Sin is a sickness. It is a disease that afflicts the
soul and therefore has a spiritual character. Understandably, our
hospitals do not treat or offer a cure for sin. For this kind of
ailment, we would need to turn to God in faith.
In
today’s First Reading, the Lord speaks to Israel and by extension to
each one of us, “I shall cure them of their disloyalty; I shall love
them with my whole heart” (Hos 4:4). The Lord thus declares that he has
the cure for sin and pledges to heal and give life to all those who turn
to him.
When physical
illness is not attended to and treated, it becomes worse and in the end
the diseased becomes deceased. Similarly, when spiritual illness (sin)

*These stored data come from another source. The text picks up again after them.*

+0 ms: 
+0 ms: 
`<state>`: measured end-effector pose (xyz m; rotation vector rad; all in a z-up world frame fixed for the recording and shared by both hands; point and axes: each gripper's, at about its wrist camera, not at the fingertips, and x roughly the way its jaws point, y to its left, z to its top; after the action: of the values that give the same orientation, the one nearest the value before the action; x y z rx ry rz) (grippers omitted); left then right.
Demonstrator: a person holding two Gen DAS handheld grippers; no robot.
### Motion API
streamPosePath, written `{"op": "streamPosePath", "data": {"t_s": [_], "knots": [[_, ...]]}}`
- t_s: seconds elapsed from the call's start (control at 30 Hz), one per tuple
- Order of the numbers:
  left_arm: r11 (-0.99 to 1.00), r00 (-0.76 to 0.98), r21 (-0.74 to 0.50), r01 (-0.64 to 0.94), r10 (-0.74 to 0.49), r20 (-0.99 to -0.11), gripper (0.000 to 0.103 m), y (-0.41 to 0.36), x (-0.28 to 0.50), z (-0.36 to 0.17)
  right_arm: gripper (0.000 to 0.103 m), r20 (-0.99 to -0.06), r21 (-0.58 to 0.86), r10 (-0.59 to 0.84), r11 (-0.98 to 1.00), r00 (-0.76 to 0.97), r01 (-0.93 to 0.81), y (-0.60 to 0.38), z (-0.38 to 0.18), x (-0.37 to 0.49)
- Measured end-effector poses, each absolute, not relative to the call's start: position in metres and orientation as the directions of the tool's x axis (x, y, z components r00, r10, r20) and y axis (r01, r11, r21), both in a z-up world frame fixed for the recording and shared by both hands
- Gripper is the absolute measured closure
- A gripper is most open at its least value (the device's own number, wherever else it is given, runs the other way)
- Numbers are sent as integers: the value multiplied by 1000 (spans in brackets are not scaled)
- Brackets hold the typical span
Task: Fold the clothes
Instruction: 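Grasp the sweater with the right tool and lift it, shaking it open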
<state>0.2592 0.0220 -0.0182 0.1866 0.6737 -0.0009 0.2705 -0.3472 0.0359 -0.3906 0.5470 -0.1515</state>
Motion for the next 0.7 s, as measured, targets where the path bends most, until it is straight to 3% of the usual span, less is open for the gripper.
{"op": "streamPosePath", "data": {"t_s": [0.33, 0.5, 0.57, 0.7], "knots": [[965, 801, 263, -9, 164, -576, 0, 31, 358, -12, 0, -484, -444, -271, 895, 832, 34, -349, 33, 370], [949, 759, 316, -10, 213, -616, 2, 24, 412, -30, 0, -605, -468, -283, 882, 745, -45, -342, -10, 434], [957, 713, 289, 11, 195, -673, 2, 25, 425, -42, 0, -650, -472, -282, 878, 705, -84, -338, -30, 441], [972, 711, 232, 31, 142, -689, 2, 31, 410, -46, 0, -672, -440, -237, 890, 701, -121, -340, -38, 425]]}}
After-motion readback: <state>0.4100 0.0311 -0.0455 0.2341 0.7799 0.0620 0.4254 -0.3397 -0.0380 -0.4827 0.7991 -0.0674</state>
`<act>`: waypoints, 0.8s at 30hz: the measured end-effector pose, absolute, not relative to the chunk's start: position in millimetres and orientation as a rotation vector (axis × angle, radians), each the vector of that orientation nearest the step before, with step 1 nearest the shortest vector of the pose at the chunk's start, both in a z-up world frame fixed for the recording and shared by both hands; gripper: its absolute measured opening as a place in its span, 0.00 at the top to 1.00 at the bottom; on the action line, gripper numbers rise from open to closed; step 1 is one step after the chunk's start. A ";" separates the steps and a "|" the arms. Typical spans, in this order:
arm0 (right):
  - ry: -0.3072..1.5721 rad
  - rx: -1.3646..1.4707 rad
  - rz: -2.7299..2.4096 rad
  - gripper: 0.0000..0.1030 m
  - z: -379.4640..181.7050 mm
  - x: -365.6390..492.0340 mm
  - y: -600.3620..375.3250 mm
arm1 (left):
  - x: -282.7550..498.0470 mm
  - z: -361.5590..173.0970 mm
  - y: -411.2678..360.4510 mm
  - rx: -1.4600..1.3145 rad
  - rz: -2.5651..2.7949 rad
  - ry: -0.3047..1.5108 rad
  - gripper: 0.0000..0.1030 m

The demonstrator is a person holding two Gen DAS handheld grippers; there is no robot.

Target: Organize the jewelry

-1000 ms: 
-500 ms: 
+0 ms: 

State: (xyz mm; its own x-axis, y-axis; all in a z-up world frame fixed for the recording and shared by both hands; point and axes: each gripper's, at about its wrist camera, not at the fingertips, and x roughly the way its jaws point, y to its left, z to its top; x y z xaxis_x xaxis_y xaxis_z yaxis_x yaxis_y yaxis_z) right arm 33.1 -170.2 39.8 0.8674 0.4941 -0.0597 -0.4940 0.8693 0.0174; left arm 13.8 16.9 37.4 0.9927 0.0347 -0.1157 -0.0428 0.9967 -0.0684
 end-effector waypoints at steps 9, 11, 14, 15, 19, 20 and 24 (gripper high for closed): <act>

afflicts a person and the patient does not receive the needed treatment,
it results in spiritual death. A major symptom of spiritual death is a
life lived without love. On the other hand, when sin is treated, a
person develops the capacity to love.
Jesus,
in today’s Gospel text, places premium on love when he re-echoes the
core value of the commandments: “You shall love the Lord your God with
all your heart, and with all your soul, and with all your mind, and with
all your strength…You shall love your neighbor as yourself” (Mk
12:30-31).
God does not
want us to die a spiritual death. Thanks be to God, sin is curable. All
that we need to do is to turn to the Lord Jesus and be healed.